▶ **Assignment**: Copy, word for word, the lines of the entries below between the one with "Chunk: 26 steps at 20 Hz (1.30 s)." and the one with "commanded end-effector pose", inclusive, and leave out everything else.

++++++++++

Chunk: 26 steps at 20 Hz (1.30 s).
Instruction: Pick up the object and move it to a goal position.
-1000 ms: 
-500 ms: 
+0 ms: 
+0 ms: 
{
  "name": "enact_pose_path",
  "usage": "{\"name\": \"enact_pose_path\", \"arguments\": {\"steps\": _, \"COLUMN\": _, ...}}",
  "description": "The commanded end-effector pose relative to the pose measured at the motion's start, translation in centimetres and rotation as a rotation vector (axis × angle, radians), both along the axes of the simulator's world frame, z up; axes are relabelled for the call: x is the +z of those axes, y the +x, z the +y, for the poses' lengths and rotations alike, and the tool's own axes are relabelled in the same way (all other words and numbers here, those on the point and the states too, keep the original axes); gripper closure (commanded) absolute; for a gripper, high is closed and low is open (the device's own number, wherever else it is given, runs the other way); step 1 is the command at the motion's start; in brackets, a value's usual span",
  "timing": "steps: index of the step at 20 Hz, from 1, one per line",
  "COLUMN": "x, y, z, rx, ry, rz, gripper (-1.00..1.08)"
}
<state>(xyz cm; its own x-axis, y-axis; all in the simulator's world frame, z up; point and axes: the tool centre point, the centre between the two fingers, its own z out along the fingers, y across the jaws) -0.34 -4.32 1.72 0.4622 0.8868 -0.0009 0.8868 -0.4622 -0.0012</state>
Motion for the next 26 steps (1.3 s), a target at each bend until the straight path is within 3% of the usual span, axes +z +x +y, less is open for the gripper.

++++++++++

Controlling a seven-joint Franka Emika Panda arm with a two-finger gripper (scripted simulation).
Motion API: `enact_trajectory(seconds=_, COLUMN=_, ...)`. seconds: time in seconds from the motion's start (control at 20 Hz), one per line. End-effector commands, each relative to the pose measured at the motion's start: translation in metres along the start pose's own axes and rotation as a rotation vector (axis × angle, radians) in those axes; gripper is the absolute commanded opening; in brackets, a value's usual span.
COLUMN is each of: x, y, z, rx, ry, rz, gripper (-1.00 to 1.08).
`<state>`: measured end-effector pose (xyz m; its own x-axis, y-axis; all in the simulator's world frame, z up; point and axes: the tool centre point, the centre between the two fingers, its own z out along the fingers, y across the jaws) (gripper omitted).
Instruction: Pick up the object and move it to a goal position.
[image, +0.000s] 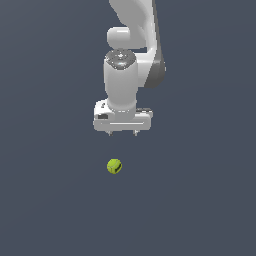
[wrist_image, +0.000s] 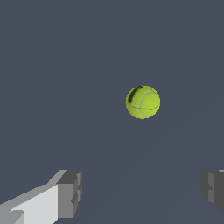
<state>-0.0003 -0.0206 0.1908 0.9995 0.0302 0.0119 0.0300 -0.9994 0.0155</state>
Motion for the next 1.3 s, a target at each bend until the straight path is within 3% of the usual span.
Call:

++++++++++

▶ **Answer to the problem**:
Chunk: 26 steps at 20 Hz (1.30 s).
Instruction: Pick up the object and move it to a goal position.
-1000 ms: 
-500 ms: 
+0 ms: 
+0 ms: 
{
  "name": "enact_pose_path",
  "usage": "{\"name\": \"enact_pose_path\", \"arguments\": {\"steps\": _, \"COLUMN\": _, ...}}",
  "description": "The commanded end-effector pose relative to the pose measured at the motion's start, translation in centimetres and rotation as a rotation vector (axis × angle, radians), both along the axes of the simulator's world frame, z up; axes are relabelled for the call: x is the +z of those axes, y the +x, z the +y, for the poses' lengths and rotations alike, and the tool's own axes are relabelled in the same way (all other words and numbers here, those on the point and the states too, keep the original axes); gripper closure (commanded) absolute; for a gripper, high is closed and low is open (the device's own number, wherever else it is given, runs the other way); step 1 is the command at the motion's start; in brackets, a value's usual span",

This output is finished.